_About this exercise:_ Please copy the listing that follows exactly, leaving out any pictures.

_Raw data:_
════════════════════

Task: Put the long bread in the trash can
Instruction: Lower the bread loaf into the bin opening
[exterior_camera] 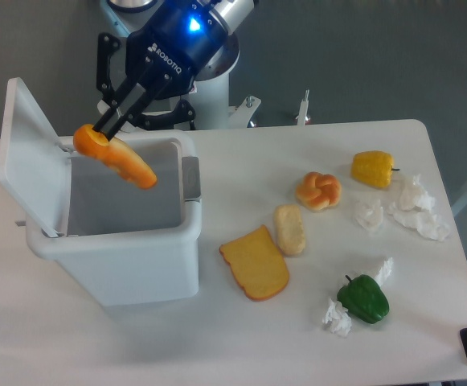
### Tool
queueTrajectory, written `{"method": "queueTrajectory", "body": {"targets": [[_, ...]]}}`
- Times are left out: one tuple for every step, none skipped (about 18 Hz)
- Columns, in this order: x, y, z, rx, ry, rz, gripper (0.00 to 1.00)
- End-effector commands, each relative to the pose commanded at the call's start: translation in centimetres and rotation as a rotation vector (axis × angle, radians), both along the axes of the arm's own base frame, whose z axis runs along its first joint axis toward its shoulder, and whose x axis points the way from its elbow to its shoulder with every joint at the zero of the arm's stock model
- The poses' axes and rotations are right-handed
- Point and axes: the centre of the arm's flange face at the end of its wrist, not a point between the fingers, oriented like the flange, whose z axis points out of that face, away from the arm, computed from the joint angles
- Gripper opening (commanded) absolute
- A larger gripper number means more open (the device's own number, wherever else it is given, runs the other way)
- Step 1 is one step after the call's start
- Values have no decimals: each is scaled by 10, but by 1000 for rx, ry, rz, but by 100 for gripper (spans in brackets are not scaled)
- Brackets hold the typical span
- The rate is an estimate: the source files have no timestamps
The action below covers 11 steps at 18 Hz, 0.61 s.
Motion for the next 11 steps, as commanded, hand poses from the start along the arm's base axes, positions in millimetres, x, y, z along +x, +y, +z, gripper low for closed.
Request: {"method": "queueTrajectory", "body": {"targets": [[1,-1,-3,-6,-3,1,10],[1,-2,-6,-9,-8,3,10],[1,-1,-7,-11,-9,2,10],[0,0,-10,-13,-10,1,10],[-1,1,-11,-12,-5,-3,10],[-1,3,-15,-13,-3,-11,10],[-1,6,-19,-16,-7,-16,10],[0,7,-21,-19,-11,-20,10],[1,8,-23,-21,-11,-22,10],[1,7,-26,-25,-15,-22,10],[1,7,-28,-26,-17,-22,10]]}}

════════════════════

_Solution to this exercise:_
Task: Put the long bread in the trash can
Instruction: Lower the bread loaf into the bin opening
[exterior_camera] 
### Tool
queueTrajectory, written `{"method": "queueTrajectory", "body": {"targets": [[_, ...]]}}`
- Times are left out: one tuple for every step, none skipped (about 18 Hz)
- Columns, in this order: x, y, z, rx, ry, rz, gripper (0.00 to 1.00)
- End-effector commands, each relative to the pose commanded at the call's start: translation in centimetres and rotation as a rotation vector (axis × angle, radians), both along the axes of the arm's own base frame, whose z axis runs along its first joint axis toward its shoulder, and whose x axis points the way from its elbow to its shoulder with every joint at the zero of the arm's stock model
- The poses' axes and rotations are right-handed
- Point and axes: the centre of the arm's flange face at the end of its wrist, not a point between the fingers, oriented like the flange, whose z axis points out of that face, away from the arm, computed from the joint angles
- Gripper opening (commanded) absolute
- A larger gripper number means more open (the device's own number, wherever else it is given, runs the other way)
- Step 1 is one step after the call's start
- Values have no decimals: each is scaled by 10, but by 1000 for rx, ry, rz, but by 100 for gripper (spans in brackets are not scaled)
- Brackets hold the typical span
- The rate is an estimate: the source files have no timestamps
The action below covers 11 steps at 18 Hz, 0.61 s.
Motion for the next 11 steps, as commanded, hand poses from the start along the arm's base axes, positions in millimetres, x, y, z along +x, +y, +z, gripper low for closed.
Request: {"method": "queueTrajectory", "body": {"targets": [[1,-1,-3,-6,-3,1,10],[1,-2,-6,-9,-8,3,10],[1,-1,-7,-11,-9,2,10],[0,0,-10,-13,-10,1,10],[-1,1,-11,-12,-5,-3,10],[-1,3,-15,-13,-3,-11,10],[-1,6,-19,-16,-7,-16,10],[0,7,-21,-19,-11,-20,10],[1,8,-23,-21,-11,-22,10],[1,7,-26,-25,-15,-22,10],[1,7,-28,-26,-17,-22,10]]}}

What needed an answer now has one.